++++ RECORDS FOR PROCESSING
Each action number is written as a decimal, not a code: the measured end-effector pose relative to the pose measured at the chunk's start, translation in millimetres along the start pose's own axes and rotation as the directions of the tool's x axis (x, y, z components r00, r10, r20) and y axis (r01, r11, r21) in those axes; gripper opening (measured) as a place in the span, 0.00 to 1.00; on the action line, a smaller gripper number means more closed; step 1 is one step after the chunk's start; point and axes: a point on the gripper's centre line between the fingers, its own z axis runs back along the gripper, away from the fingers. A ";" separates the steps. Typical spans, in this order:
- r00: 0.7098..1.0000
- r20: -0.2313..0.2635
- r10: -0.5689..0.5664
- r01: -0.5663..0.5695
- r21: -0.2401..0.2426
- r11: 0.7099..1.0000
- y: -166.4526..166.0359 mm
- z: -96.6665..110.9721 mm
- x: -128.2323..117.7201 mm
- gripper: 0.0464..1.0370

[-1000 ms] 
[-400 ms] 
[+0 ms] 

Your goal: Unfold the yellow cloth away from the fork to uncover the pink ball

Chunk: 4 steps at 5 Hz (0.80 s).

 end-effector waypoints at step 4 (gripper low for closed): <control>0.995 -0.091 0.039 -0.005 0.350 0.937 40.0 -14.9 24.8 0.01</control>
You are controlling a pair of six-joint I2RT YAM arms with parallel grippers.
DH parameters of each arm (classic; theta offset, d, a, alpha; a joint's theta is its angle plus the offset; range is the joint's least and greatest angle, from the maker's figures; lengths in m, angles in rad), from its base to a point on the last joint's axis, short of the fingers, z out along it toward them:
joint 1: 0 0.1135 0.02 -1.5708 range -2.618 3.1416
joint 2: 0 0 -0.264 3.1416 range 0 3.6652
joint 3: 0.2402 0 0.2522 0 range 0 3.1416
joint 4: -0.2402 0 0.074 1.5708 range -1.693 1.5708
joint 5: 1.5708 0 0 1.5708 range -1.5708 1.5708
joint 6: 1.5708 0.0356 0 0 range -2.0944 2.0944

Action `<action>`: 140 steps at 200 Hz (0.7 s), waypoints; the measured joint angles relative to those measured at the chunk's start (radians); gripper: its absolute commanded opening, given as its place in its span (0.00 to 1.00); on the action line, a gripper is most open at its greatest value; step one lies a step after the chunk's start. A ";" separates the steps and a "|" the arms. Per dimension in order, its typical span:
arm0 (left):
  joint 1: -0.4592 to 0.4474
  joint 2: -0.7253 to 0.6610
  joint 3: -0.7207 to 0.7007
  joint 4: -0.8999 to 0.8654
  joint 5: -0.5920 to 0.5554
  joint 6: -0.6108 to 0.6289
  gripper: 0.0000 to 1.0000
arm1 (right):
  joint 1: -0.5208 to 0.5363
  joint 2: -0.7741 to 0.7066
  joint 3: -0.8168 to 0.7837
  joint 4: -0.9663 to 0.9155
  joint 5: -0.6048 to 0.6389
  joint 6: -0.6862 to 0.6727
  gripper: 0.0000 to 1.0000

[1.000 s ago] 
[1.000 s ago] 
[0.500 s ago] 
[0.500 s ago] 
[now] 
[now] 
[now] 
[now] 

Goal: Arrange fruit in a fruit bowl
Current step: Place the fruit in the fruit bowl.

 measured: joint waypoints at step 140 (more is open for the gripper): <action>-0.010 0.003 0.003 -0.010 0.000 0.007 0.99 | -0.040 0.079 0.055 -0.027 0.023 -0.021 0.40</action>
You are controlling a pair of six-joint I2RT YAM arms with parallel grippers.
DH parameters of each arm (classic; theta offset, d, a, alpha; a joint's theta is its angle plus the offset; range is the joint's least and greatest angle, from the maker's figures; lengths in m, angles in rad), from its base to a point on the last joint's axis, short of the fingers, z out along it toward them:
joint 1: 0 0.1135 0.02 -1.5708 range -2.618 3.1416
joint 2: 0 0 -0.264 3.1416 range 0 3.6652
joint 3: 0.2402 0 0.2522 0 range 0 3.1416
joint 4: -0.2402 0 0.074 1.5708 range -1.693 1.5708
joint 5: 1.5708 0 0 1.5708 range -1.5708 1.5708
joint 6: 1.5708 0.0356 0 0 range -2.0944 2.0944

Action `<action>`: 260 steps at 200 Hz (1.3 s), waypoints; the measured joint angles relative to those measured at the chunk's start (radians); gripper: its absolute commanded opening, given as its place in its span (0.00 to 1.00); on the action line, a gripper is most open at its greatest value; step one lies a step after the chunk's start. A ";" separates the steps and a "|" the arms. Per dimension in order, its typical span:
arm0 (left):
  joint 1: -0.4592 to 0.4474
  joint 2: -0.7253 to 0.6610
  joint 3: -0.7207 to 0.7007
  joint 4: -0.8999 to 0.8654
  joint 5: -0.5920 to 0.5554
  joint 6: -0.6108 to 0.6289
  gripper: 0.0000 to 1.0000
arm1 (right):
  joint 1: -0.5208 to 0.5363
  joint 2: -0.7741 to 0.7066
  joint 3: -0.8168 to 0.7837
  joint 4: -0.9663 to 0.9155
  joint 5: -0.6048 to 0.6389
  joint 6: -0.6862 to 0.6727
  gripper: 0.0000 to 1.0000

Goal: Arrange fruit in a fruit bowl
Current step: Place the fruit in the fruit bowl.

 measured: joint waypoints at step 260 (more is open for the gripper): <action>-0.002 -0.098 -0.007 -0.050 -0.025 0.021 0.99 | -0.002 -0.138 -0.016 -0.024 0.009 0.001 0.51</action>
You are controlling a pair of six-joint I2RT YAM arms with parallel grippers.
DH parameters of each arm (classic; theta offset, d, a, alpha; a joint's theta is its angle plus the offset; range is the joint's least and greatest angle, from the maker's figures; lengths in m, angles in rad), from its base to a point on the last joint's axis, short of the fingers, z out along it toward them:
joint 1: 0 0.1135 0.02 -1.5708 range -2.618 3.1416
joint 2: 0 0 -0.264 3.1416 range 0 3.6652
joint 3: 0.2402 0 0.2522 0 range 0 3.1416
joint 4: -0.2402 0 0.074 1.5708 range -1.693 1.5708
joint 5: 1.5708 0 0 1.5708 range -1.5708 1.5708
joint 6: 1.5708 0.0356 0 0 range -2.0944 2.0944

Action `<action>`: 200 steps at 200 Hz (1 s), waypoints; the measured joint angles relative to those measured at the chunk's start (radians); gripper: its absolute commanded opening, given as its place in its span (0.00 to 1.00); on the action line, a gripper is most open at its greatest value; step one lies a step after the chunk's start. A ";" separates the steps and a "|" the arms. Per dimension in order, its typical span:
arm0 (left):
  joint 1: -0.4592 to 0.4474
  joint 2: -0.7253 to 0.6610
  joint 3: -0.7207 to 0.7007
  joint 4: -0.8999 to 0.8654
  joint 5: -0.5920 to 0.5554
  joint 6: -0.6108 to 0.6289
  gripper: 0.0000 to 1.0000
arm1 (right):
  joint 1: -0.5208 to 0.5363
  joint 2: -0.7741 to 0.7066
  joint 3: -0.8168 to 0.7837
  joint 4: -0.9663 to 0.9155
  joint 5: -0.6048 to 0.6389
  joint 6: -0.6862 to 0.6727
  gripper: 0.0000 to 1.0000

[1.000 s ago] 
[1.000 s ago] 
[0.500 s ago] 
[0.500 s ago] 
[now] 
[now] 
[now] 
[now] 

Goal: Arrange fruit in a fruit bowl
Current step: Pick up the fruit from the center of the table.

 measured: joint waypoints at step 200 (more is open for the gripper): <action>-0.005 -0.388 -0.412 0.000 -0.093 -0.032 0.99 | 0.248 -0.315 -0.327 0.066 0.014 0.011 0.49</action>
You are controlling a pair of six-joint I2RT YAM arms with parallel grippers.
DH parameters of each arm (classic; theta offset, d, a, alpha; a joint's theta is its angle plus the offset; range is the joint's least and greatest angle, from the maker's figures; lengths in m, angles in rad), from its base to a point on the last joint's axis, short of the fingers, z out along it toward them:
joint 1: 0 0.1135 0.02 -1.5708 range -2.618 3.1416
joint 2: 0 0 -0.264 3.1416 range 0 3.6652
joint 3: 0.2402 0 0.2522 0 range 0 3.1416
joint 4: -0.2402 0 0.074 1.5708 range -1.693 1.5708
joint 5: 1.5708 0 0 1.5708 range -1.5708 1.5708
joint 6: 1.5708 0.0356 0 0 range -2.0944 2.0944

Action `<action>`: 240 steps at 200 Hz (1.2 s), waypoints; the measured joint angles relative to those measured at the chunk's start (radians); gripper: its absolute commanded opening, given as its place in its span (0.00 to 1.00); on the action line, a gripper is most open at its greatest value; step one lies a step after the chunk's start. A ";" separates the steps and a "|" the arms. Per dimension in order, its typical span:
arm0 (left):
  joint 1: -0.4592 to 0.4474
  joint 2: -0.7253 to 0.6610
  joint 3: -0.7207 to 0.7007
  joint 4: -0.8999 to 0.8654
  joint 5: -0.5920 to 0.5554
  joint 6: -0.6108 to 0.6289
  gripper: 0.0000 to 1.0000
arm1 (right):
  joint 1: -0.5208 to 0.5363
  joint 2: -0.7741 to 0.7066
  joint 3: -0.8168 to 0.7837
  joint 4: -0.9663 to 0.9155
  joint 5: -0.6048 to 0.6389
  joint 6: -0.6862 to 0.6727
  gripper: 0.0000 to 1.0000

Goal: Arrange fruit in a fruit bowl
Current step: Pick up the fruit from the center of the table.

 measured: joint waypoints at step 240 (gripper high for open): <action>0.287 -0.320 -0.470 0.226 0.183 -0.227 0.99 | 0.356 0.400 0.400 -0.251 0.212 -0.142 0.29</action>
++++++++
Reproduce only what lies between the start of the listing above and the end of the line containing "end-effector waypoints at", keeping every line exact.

Each action number is written as a decimal, not a code: the measured end-effector pose relative to the pose measured at the chunk's start, translation in millimetres along the start pose's own axes and rotation as the directions of the tool's x axis (x, y, z components r00, r10, r20) and y axis (r01, r11, r21) in those axes; gripper opening (measured) as a place in the span, 0.00 to 1.00; on the action line, a smaller gripper number means more closed; step 1 is one step after the chunk's start; point and axes: a point on the gripper's centre line between the fingers, its own z axis runs back along the gripper, away from the fingers. A ";" separates the steps. Typical spans, in this order:
- r00: 0.7098..1.0000
- r20: -0.2313..0.2635
- r10: -0.5689..0.5664
- r01: -0.5663..0.5695
- r21: -0.2401..0.2426
- r11: 0.7099..1.0000
- y: -166.4526..166.0359 mm
- z: -96.6665..110.9721 mm
- x: -128.2323..117.7201 mm
- gripper: 0.0464..1.0370

[-1000 ms] 
[-400 ms] 
[+0 ms] 

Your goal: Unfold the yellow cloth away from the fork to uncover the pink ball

Chunk: 4 steps at 5 Hz (0.80 s).

 end-effector waypoints at step 4 (gripper low for closed): <control>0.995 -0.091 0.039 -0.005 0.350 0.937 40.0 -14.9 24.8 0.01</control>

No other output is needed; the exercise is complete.